Tuesday, August 4, 2009

Prison stripes

I don't know why these things occur to me, but they do. Yesterday I went in search of the origin of prison stipes, and here's what I found.... Prison uniforms have traditionally been distinguished by horizontal black and white stripes - symbolic of cell bars - to facilitate the recognition and recapture of escapees. The custom in the U.S. dates back to the 1800s, when two prison systems arose. The Pennsylvania system was established by the Quakers and encouraged penitence by forcing prisoners to live and work alone in their cells. The Auburn system established prison industries by allowing prisoners to work together during the day, under strict conditions: they were not allowed to look at or speak to each other, they walked in lockstep, their hair was cut short, and they wore striped uniforms.
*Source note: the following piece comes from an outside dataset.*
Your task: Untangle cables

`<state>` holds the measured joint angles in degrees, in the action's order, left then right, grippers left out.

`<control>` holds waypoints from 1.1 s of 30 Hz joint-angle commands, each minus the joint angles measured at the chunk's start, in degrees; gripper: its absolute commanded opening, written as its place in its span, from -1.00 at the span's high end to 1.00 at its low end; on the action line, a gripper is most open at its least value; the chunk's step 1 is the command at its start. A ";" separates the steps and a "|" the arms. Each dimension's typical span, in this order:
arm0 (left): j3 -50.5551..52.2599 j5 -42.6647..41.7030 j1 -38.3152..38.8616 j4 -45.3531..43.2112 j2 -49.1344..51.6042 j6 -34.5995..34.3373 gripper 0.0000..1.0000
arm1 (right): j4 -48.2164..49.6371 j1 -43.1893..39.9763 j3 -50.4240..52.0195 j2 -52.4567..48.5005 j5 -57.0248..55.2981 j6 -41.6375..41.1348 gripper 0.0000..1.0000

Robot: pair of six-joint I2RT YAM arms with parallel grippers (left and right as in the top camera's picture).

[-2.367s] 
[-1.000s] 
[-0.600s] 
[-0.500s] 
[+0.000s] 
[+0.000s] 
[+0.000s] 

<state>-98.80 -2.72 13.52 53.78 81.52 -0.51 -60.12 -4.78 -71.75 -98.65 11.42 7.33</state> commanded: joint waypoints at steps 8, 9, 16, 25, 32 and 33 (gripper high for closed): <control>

The pattern became a badge of disgrace and was abandoned in many institutions in the early 20th c. in favor of work clothes. This was in part due to the Depression, during which many people were incarcerated for petty crimes, vagrancy, and debt: "The idea of who was a prisoner changed." In the 1990s, after prison populations had swelled due to the drug trade, easy access to guns, and gang activity, the public clamored for harsher treatment. Among other things, this resulted in changes to the uniform - and a reversion from denim or jumpsuits to the notorious stripes. "I don't want it to be the nicest jail they've ever been in. If there is a little humility in wearing a black-and-white uniform, so be it," says a Kansas sheriff. According to the leading uniform supplier, the stipes account for 1/4th of all sales, with the majority or orders for black and white - but they are now available in red, orange, green, and blue.